* TASK TO COMPLETE *
Please report how many lines of the data include the word "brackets", with the number as the entire reply.

____________

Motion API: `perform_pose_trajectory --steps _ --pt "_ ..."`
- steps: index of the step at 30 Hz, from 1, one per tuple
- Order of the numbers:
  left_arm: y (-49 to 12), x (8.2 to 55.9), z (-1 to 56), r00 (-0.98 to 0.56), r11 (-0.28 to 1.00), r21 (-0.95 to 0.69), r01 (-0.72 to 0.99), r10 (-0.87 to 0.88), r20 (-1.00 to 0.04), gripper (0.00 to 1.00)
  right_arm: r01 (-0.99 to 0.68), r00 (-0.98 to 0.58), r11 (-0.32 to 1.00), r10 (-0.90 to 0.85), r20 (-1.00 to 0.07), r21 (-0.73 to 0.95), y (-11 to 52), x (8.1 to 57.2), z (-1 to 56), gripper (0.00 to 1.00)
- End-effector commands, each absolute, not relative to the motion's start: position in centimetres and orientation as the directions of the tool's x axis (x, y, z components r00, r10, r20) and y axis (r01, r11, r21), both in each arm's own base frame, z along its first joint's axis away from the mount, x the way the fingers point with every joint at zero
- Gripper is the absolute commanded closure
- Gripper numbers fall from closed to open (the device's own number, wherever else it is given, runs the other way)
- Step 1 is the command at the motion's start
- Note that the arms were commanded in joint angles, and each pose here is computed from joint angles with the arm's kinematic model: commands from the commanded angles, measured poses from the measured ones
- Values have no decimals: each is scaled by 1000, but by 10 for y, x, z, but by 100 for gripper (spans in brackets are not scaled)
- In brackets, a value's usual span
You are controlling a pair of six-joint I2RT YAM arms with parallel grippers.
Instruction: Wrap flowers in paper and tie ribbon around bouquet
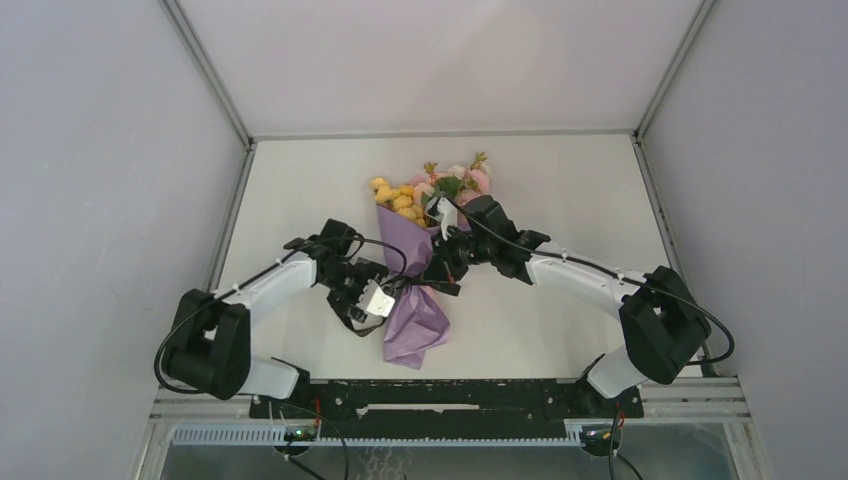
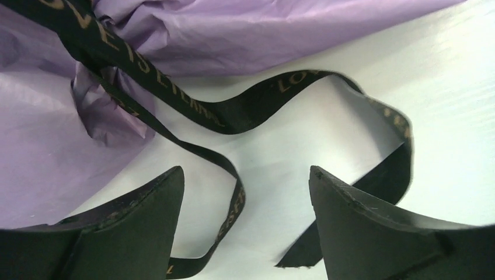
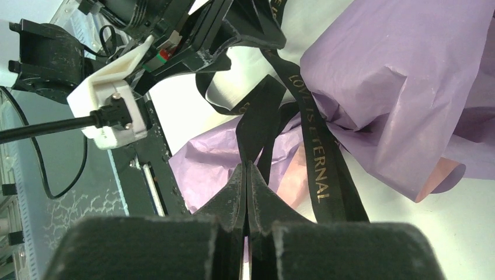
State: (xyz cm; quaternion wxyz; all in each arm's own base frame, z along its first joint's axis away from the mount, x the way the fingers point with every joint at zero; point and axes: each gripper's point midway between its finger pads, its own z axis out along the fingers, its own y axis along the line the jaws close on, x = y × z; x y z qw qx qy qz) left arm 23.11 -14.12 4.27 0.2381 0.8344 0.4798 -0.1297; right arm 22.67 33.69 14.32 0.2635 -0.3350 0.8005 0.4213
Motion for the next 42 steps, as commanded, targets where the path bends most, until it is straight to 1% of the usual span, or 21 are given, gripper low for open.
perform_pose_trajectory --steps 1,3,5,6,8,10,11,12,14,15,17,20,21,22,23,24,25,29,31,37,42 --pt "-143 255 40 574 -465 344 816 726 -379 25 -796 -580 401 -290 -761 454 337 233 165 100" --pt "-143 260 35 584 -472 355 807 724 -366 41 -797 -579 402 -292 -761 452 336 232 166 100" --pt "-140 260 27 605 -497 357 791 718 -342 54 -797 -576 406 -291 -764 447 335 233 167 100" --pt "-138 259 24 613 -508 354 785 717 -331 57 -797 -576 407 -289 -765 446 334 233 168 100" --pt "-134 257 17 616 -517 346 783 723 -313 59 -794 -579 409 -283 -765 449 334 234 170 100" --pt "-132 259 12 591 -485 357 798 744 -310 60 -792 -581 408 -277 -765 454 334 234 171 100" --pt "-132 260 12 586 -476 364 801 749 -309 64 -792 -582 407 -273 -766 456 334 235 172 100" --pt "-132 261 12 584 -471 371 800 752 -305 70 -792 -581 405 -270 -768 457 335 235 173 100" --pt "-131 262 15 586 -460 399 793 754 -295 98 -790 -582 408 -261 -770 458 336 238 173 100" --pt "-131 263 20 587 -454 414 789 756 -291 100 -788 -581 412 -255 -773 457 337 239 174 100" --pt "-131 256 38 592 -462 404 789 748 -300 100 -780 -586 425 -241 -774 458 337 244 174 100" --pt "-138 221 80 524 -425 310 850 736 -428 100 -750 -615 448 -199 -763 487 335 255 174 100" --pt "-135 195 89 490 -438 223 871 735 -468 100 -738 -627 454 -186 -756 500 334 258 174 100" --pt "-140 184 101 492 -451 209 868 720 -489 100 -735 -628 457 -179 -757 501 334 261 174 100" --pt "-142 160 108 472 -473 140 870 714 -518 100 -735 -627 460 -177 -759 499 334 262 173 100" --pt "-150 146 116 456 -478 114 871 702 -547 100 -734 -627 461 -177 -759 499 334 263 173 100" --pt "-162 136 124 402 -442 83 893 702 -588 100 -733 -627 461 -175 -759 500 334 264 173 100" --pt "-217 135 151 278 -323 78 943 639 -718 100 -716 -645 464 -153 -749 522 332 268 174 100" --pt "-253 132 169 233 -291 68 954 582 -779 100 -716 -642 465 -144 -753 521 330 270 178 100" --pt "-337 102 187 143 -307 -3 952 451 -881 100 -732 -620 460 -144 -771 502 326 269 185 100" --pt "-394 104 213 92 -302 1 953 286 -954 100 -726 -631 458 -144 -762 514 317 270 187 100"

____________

* EXERCISE RESULT *
2